• [DATA SECTION]
Segment Open

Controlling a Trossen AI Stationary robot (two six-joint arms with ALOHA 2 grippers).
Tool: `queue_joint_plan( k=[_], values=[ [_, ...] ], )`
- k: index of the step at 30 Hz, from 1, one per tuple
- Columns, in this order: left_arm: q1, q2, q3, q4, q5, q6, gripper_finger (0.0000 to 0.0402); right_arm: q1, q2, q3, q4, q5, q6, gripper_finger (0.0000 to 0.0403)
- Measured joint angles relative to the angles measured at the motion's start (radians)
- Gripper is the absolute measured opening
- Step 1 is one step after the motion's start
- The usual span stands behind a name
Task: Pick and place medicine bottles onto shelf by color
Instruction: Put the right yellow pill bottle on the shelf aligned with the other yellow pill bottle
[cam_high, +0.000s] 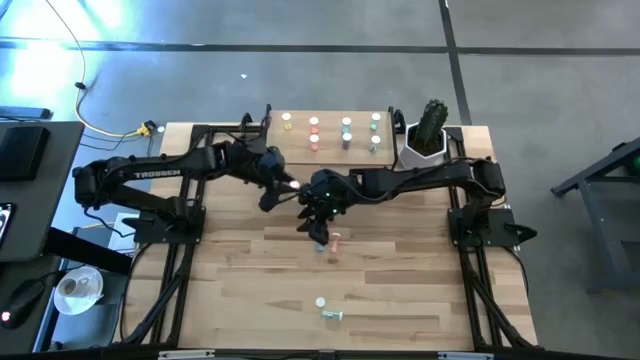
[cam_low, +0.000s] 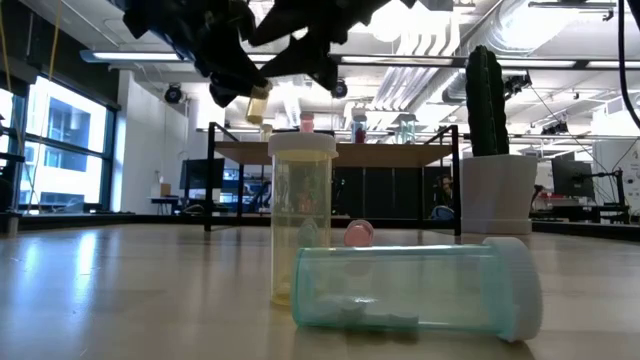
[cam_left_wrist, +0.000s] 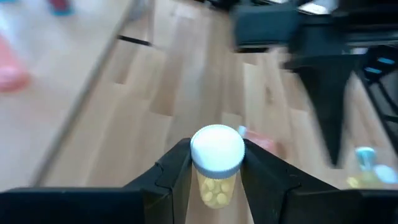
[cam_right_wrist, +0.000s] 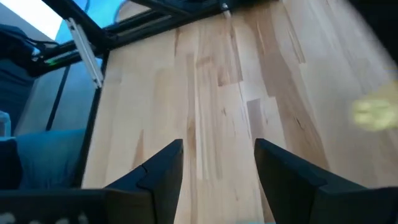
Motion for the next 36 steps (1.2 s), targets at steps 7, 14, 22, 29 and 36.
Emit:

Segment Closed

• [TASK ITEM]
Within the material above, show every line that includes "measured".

• [ANSWER SECTION]
- Measured joint angles relative to the angles measured at the motion's start (radians)
- Gripper is the absolute measured opening

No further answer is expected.